BTW.... How do you walk your dog during a mega- hurricane?


Just got a weather update.... Now they're talking 39 foot waves at the shoreline!


----------



## onyx'girl (May 18, 2007)

How to Prepare Your Pets for Hurricane Sandy | ASPCA Blog


----------



## Jag (Jul 27, 2012)

Anthony- are your windows boarded up? Staying with Kira may not be such a good idea. I hope you stay safe!


----------



## Sunflowers (Feb 17, 2012)

Anthony, why are you not leaving?


----------



## shepherdmom (Dec 24, 2011)

Anthony8858 said:


> BTW.... How do you walk your dog during a mega- hurricane?
> 
> 
> Just got a weather update.... Now they're talking 39 foot waves at the shoreline!


You go to a hotel that accepts dogs out of the hurricane zone. I don't want to read about you or JakodaCD OA on the news. I hope you both stay safe!


----------



## Billn1959 (Aug 11, 2012)

Scarlettsmom said:


> The following roads are currently closed **ALREADY**due to flooding.
> 
> Battlefield Blvd. north of the Great Bridge Bridge
> Dominion Boulevard from Great Bridge Boulevard to Cedar Road
> ...


I Live in Great Bridge. It's going to be a mess with all those streets flooded. I'm still trying to get word from work about having to come in this morning.


----------



## Carriesue (Aug 13, 2012)

Anthony8858 said:


> Well... As It turns out, my entire area was ordered evacuated...EXCEPT ME!
> They said the elevation of my house should be able to handle any surges.
> 
> I'll send my family to a friend's house, and stay here with Kira. We'll have a few beer and bones
> ...


Every motel 6 accepts dogs, I think no pet deposit and no weight or breed restrictions. I don't think I'd take the risk.


----------



## Mrs.K (Jul 14, 2009)

Anthony8858 said:


> Well... As It turns out, my entire area was ordered evacuated...EXCEPT ME!
> They said the elevation of my house should be able to handle any surges.
> 
> I'll send my family to a friend's house, and stay here with Kira. We'll have a few beer and bones
> ...



Anthony, stay safe. Get the heck out of there, please!!!! 

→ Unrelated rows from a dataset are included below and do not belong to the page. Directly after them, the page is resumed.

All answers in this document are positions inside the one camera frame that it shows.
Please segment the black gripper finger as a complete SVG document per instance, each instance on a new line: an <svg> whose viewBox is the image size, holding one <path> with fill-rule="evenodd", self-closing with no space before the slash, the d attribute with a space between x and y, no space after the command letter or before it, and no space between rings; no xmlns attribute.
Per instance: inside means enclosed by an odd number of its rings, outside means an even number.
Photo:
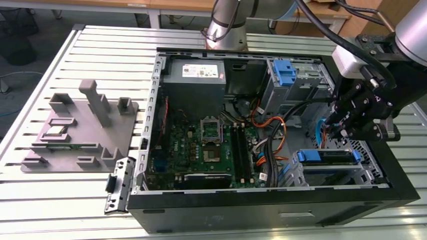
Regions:
<svg viewBox="0 0 427 240"><path fill-rule="evenodd" d="M359 119L348 116L340 121L339 125L332 126L332 138L348 138L355 141L398 142L401 140L401 131L391 116L380 119L379 123L375 123L366 116Z"/></svg>
<svg viewBox="0 0 427 240"><path fill-rule="evenodd" d="M364 115L371 100L367 80L342 80L334 90L332 113L326 119L327 125L367 126L371 119Z"/></svg>

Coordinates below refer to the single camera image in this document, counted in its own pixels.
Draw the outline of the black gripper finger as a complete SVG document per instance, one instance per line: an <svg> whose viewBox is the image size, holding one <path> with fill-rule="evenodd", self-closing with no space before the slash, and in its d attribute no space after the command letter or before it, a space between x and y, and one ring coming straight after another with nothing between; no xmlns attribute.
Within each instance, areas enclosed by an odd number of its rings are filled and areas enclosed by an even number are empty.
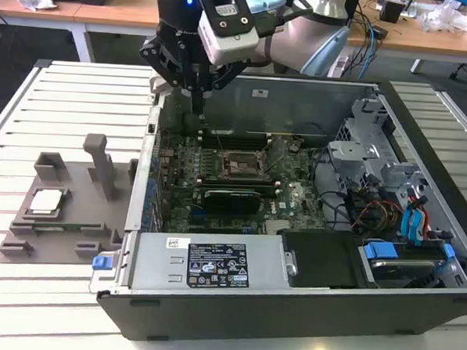
<svg viewBox="0 0 467 350"><path fill-rule="evenodd" d="M248 60L230 63L212 70L210 65L202 64L198 72L196 114L204 113L205 98L214 90L222 90L248 66Z"/></svg>
<svg viewBox="0 0 467 350"><path fill-rule="evenodd" d="M197 72L191 61L190 48L183 38L174 42L174 46L176 50L172 52L161 38L154 37L142 46L139 55L169 86L189 93L191 111L197 114Z"/></svg>

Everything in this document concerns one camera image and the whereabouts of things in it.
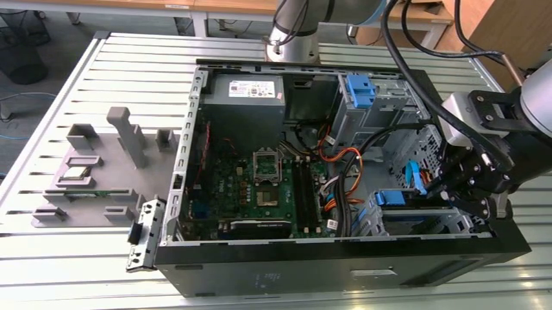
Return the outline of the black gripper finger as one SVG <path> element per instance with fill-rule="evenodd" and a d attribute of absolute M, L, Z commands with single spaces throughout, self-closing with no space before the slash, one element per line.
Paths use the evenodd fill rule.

If you need a place, I am sure plenty of us will open up their doors for you. I know, I would. If you need a place, let us know!!!


----------



## Mrs.K (Jul 14, 2009)

Anthony8858 said:


> I'm VERY concerned about this one.
> My house is situated only 400 feet off the water, and a direct hit on Staten Island. The irony here, is that everyone around me is considered "zone A" and subject to evacuation, except me. My house sits about 60 feet above sea level.
> OTOH, very little wind protection.
> I was watching the morning news, and I'd swear they pointed directly at my home, and said RUN!
> ...


Anthony, I sent you my phone number and address. 

Now you have a place to go!
Stay safe and get out!!!
Head towards Watertown!!!


----------



## Anthony8858 (Sep 18, 2011)

God bless all of you.
Truly an amazing bunch of wonderful people.

LOL at Kira this morning....

Raining and windy over here. Kira goes to the back door, and rings her "poop bell" ( yes, she has a bell to alert us) I open the back door, she takes one step outside comes back in.
A minute later, rings the bell again.
I open the door again, she RUNS at full speed, pees, poops, are RUNS back in.

Even on days like this, she puts a smile on my face


----------



## Daisy&Lucky's Mom (Apr 24, 2011)

Just checking in . Anthony continued thoughts and prayers for you and your family. Saw Lower Manhattan on ABC it loooked pretty rough. All you folks in Sandy's path take care of yourself and your families.


----------



## GatorBytes (Jul 16, 2012)

OMG....Anthony you're stressing me out....leave...Mrs. K did he call you?!!!! Is he leaving? 

DAisy&Lucky, - Gatordog's pic's, but beautiful nonetheless


----------



## Mrs.K (Jul 14, 2009)

He sent a message but didn't call. I guess he is staying. I wish he would get out of there. The offer stands.


----------



## 4score (Nov 4, 2011)

Really enjoyed your pictures! Happy and clean and great looking! Good luck weathering the storm. Stay dry!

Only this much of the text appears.